- _Assignment_: Repeat exactly each line of the material, starting from the line that contains "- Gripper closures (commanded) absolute" and finishing with the final line.

============================================================

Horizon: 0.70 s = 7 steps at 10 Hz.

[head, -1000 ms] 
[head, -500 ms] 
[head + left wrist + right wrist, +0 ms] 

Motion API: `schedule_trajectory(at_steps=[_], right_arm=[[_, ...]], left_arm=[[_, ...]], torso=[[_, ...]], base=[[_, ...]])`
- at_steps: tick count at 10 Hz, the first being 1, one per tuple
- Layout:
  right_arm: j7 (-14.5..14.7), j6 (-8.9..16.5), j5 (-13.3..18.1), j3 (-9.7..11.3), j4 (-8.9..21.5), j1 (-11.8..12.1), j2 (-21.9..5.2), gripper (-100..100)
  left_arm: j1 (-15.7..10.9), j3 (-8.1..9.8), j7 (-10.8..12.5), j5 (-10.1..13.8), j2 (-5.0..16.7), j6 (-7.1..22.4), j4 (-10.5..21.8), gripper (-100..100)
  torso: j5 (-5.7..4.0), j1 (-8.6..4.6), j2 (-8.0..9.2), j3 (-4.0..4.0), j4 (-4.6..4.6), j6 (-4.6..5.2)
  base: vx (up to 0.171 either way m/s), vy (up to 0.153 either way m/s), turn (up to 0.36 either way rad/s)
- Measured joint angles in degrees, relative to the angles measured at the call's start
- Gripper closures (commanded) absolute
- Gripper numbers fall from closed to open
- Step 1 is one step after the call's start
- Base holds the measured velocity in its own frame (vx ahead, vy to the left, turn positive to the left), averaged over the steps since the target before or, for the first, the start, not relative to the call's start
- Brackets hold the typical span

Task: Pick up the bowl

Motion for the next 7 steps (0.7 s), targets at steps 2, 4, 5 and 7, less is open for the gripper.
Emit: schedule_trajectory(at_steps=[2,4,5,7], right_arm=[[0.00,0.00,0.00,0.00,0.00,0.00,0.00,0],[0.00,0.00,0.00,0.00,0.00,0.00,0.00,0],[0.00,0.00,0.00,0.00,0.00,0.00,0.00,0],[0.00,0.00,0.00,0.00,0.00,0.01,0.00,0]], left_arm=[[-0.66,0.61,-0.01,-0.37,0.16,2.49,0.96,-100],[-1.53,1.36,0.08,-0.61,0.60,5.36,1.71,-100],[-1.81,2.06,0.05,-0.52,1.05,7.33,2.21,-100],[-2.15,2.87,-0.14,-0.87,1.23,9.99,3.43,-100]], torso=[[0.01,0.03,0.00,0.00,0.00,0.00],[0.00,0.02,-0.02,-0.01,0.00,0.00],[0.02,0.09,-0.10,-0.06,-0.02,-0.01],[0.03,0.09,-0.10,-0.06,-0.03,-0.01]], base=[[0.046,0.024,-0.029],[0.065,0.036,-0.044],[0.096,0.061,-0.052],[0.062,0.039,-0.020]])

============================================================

- _Exercise response_:
- Gripper closures (commanded) absolute
- Gripper numbers fall from closed to open
- Step 1 is one step after the call's start
- Base holds the measured velocity in its own frame (vx ahead, vy to the left, turn positive to the left), averaged over the steps since the target before or, for the first, the start, not relative to the call's start
- Brackets hold the typical span

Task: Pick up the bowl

Motion for the next 7 steps (0.7 s), targets at steps 2, 4, 5 and 7, less is open for the gripper.
Emit: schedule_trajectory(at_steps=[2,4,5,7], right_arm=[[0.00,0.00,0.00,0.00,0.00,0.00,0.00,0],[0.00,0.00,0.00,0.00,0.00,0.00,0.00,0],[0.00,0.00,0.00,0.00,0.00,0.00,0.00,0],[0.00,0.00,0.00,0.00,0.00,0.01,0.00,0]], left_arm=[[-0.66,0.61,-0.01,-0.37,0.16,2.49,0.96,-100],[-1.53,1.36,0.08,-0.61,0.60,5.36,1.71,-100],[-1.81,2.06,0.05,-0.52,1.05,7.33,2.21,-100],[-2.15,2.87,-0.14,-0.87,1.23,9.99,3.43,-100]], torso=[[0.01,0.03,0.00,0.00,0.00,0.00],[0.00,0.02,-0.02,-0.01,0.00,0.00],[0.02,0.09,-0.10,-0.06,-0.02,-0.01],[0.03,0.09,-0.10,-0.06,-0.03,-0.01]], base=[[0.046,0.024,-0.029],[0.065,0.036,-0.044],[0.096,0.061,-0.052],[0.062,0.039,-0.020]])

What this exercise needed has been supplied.